Increasing­ly, the keen observers of American culture who write books and op-eds for a living are suggesting that we could be headed toward another civil war. I see the same signs — a well-armed society too anxious to solve disagreeme­nt with violence; leaders without the courage to calm the rage; mistrust in institutio­ns; and charlatans all too willing to gain power and profit from the discord. Still, I hope the pundits are wrong, as most of us do. Yet, our hope does not relieve the discomfort we find in knowing that we would be mostly powerless to stop what would follow if the next Fort Sumter were fired upon.

When Alexis de Tocquevill­e toured America, our great experiment with harmonious freedom had survived its first 50 years. He coined the word “township” to describe the American towns he visited collective­ly. Each, he observed, were places that stimulate a “real, active, altogether democratic and republican political life.” In other words, he observed places that engendered a powerful sense of duty within individual­s to work for the welfare of all citizens. He judged it to be a uniquely American trait — that social harmony that comes with listening to our fellow Americans.

The Founders debated, among other points while crafting our Constituti­on, whether the harmony and selflessne­ss de Tocquevill­e observed would happen without a strong central government or would be hindered by one. Self-determinat­ion was little more than a theoretica­l construct for a culture, and none of them knew if it would work. But freedom from a totalitari­an monarchy was primary, and they had the theory of Natural Law to guide them. Yet, opposing viewpoints said Natural Law must, or need not, have a strong central government to guard against the natural rise of selfish versions of freedom, in which we strive for our own wants without the responsibi­lity of listening to our neighbors. Would free people suppress actions contrary to the greater good on their own, or would laws be needed to do that?

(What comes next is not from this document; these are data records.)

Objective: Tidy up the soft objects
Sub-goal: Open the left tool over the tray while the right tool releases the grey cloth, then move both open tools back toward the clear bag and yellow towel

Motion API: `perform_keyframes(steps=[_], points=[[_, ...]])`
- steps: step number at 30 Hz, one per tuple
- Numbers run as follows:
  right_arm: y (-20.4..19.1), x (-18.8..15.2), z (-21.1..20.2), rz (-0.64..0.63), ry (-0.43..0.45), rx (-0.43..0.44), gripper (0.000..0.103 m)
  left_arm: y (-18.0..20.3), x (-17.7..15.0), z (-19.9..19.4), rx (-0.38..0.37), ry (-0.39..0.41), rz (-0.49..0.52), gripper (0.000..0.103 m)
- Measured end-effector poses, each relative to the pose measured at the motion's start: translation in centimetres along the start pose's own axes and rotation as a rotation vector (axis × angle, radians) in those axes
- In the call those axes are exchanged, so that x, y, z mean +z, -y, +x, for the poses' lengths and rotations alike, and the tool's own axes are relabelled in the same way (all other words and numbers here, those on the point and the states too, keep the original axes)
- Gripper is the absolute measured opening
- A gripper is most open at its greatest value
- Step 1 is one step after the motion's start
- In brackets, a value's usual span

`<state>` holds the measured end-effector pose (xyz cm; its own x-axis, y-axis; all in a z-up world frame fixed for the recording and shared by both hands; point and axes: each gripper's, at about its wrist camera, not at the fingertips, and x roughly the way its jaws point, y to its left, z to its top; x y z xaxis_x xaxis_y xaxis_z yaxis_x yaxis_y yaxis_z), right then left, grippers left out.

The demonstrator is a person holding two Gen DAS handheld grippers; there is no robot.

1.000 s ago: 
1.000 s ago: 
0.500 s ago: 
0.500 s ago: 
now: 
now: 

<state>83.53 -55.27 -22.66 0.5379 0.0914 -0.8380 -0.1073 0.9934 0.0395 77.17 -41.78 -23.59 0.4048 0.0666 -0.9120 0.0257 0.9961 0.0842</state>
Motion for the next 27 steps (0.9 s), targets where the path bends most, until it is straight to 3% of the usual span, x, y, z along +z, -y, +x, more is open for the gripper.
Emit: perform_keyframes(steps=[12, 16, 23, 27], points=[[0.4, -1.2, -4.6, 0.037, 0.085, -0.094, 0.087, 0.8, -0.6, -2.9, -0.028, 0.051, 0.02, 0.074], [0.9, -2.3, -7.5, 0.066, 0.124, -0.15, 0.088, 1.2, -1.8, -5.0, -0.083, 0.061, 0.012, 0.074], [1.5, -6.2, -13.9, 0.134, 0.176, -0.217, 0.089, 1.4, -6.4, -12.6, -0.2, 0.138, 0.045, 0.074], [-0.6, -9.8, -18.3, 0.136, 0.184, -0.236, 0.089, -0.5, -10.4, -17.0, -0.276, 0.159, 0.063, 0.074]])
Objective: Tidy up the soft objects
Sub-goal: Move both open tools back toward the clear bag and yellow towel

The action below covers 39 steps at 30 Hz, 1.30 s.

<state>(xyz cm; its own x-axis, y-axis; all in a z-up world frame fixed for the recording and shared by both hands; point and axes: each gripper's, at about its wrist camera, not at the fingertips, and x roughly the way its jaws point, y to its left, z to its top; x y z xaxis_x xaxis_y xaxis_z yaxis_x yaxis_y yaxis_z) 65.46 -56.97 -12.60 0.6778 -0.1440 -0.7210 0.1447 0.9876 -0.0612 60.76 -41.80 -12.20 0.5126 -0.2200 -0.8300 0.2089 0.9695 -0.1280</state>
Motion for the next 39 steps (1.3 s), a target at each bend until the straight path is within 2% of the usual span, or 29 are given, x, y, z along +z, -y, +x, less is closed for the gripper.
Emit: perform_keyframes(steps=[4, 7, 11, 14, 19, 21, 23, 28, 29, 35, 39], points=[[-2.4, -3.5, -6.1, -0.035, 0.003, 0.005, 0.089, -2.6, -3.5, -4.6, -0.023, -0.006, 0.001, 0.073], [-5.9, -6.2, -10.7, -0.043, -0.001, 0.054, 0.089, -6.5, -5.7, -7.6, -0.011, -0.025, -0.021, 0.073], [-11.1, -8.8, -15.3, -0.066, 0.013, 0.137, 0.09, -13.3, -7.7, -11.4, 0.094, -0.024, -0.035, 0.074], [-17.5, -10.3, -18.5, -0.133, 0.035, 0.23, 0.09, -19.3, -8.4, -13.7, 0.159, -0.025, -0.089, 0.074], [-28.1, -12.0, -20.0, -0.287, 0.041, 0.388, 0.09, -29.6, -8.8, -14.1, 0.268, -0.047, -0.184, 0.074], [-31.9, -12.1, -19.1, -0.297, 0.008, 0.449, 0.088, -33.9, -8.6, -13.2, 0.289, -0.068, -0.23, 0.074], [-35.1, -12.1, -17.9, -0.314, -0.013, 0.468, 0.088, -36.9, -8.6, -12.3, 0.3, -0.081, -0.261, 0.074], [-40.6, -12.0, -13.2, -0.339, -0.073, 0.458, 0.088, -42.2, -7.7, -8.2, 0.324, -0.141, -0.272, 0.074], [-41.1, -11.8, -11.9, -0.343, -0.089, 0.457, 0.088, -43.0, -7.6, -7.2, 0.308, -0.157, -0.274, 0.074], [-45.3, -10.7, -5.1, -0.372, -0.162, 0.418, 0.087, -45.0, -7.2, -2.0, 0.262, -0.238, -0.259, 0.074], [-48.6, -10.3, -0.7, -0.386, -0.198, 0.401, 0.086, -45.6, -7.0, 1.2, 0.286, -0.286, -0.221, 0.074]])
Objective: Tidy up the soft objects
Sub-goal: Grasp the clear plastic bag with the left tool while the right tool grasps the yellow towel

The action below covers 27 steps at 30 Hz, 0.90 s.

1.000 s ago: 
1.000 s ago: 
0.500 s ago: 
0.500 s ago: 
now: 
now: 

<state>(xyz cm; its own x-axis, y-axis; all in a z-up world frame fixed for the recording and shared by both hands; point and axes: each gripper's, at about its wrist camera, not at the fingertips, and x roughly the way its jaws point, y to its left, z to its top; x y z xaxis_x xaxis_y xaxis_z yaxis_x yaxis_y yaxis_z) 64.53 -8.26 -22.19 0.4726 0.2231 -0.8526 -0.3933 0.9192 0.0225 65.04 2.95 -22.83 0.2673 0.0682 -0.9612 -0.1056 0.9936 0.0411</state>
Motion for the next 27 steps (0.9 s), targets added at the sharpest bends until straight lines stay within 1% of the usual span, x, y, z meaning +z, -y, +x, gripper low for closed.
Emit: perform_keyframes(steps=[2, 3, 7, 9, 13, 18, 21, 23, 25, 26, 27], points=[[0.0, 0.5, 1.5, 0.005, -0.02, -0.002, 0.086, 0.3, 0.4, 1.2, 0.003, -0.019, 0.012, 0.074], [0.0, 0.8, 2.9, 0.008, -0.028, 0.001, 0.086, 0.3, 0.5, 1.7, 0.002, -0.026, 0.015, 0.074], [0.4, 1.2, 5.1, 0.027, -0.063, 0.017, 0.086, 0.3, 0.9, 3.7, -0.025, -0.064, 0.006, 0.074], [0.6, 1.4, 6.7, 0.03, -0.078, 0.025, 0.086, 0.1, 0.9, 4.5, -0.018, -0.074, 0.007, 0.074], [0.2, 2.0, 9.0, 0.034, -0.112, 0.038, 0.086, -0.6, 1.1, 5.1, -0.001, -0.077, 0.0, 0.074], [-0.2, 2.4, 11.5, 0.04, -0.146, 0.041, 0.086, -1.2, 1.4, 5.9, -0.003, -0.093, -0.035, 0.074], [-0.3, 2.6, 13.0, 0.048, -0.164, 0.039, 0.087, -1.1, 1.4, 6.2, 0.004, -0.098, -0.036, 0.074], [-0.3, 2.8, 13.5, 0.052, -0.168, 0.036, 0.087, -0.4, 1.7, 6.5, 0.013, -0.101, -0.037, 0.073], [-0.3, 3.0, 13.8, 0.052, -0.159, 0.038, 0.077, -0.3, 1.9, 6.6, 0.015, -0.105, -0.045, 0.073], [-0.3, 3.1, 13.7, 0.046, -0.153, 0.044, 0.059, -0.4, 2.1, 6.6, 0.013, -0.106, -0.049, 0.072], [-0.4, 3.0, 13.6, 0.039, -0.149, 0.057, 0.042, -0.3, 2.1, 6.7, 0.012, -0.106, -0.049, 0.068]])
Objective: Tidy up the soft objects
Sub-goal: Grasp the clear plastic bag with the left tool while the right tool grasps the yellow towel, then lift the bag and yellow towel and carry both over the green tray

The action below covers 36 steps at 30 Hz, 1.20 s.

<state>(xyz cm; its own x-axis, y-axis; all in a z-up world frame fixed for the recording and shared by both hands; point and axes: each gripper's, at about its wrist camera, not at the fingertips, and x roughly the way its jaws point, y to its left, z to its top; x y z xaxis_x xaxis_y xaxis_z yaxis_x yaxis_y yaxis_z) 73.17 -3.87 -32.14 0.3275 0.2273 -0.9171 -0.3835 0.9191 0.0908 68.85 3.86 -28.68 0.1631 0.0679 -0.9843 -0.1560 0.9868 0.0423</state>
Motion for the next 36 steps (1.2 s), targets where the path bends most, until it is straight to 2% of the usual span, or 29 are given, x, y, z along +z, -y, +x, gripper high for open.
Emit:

De Tocquevill­e found the former to be true. The townships he observed, I imagine, were places whose people found harmony by listening, observing and fulfilling their obligation­s to each other. Sure, laws were needed to rein in those that stepped out of line, but largely, freedom worked because we once cared more about our community than ourselves, and that was enough.

If a rock star and a bluegrass princess can find harmony in song, why can’t we in life? If our experiment in freedom once worked so well that it became a model for democracy around the world, shouldn’t we honor our ancestors and be willing to put others first, listen to each other, adjust to other’s concerns and find again the harmony they knew?

Much is at stake. Let’s give harmony a try.